**What is being asked**
Show me each line of the listing below where the word "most" appears.

**Dataset section**
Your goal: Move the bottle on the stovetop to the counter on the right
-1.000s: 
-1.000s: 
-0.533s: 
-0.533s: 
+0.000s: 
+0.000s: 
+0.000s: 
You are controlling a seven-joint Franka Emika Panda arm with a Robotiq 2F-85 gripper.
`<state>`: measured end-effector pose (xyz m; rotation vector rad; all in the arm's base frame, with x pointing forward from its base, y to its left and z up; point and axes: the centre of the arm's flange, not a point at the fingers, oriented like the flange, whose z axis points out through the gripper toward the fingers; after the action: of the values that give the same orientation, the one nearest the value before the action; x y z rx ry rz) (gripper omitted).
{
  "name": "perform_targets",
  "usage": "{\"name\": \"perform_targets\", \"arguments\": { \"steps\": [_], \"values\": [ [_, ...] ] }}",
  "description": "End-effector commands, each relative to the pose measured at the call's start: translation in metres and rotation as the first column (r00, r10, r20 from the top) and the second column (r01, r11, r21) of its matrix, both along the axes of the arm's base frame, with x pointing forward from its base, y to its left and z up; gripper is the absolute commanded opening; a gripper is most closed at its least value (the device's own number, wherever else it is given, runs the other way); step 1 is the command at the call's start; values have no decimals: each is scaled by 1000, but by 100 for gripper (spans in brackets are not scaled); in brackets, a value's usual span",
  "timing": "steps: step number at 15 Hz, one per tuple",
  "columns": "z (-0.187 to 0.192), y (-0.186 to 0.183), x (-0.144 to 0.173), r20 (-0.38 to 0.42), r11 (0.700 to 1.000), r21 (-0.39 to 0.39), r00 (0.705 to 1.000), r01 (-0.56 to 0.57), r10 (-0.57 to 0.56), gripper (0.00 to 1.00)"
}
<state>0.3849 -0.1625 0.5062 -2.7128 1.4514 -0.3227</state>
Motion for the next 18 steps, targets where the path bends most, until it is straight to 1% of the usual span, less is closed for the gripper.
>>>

**Solution**
  "description": "End-effector commands, each relative to the pose measured at the call's start: translation in metres and rotation as the first column (r00, r10, r20 from the top) and the second column (r01, r11, r21) of its matrix, both along the axes of the arm's base frame, with x pointing forward from its base, y to its left and z up; gripper is the absolute commanded opening; a gripper is most closed at its least value (the device's own number, wherever else it is given, runs the other way); step 1 is the command at the call's start; values have no decimals: each is scaled by 1000, but by 100 for gripper (spans in brackets are not scaled); in brackets, a value's usual span",
Motion for the next 18 steps, targets where the path bends most, until it is straight to 1% of the usual span, less is closed for the gripper.

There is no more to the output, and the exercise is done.